Gross sales expectations amongst property professionals for the following three months picked as much as the strongest stage recorded since October 2024, in keeping with the December survey from the Royal Establishment of Chartered Surveyors (Rics).
A internet stability of twenty-two% of execs anticipate gross sales to extend quite than lower within the subsequent three months.
Wanting 12 months forward, there have been indicators of stronger optimism, with a internet stability of 34% of execs anticipating the variety of gross sales to extend.
Surveyors pointed to easing rate of interest expectations and the clearing of budget-related uncertainty as key drivers behind the turnaround in temper.
Whereas home costs within the subsequent three months are anticipated to stay broadly flat, momentum is anticipated to select up trying additional forward, with a stability of 35% of execs anticipating costs to extend over the following yr, marking essentially the most upbeat outlook since late 2024.
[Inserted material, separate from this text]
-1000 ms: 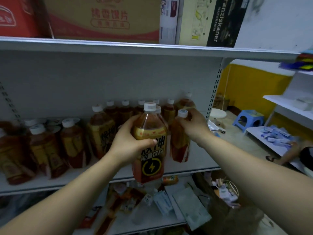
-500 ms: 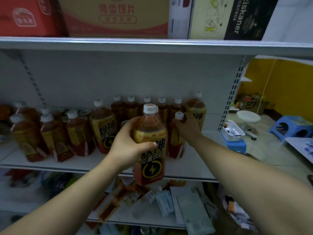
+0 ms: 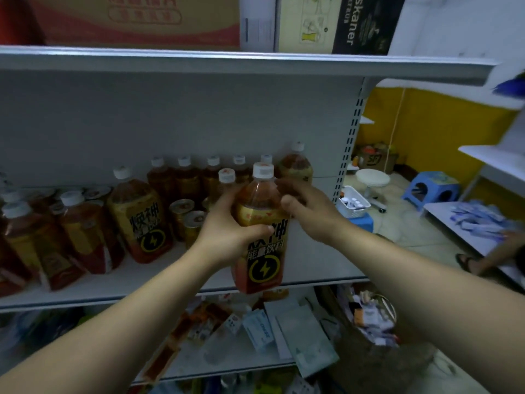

Rics stated the housing market remained “delicate” on the finish of 2025, with a internet stability of 24% of execs reporting a fall in new purchaser inquiries and a stability of 19% of execs seeing a fall in gross sales.
Each measures improved barely on the earlier month, indicating that the downturn is shedding momentum, it stated.
Home costs continued to edge down usually in December, with a internet stability of 14% of execs reporting falls, though the downward development is moderating, the report stated.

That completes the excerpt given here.